Leur hilarité fut couverte par un brouhaha inimaginable qui accueillit l'apparition, sur la colonne qui jouait le rôle de tribune, d'un Martien auquel son vol appesanti et son duvet tout blanc donnaient l'aspect d'un vieillard.

Fricoulet, prévenu par son guide que c'était, en effet, l'un des plus vieux et des plus renommés savants de l'Équateur, s'apprêta à écouter attentivement.

Bientôt, ses compagnons le virent sourire avec pitié.

—Parbleu! murmura-t-il, voilà une idée assez saugrenue et qui, en tout cas, ne doit pas être fort meurtrière... des canons chargés d'air!...

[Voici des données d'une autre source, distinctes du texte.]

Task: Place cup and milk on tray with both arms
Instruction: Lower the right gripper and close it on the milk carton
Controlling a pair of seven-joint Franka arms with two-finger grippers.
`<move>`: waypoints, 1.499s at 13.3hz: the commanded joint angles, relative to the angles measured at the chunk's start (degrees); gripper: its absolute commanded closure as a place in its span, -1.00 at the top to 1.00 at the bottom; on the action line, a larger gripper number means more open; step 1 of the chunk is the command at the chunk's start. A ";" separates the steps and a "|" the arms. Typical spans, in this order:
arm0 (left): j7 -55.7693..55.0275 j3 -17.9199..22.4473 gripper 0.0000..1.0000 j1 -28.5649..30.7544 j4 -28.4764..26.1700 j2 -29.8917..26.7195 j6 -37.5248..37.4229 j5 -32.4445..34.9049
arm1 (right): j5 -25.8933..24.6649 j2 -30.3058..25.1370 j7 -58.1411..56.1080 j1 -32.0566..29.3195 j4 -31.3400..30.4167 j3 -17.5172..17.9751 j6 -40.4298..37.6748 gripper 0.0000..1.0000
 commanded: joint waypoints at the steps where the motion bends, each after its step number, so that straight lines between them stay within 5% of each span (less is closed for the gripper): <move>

—En effet, riposta Gontran, comme engins de guerre cela me paraît assez platonique.

—Plus platonique, à coup sûr, que de bonnes pièces de vingt-quatre chargées de bons boulets de vingt-quatre kilogs..., grommela Farenheit.

Fricoulet lui posa la main sur le bras.

—Ça, par exemple, non, répondit-il... ce serait encore moins meurtrier que les canons à air dont parle cet individu.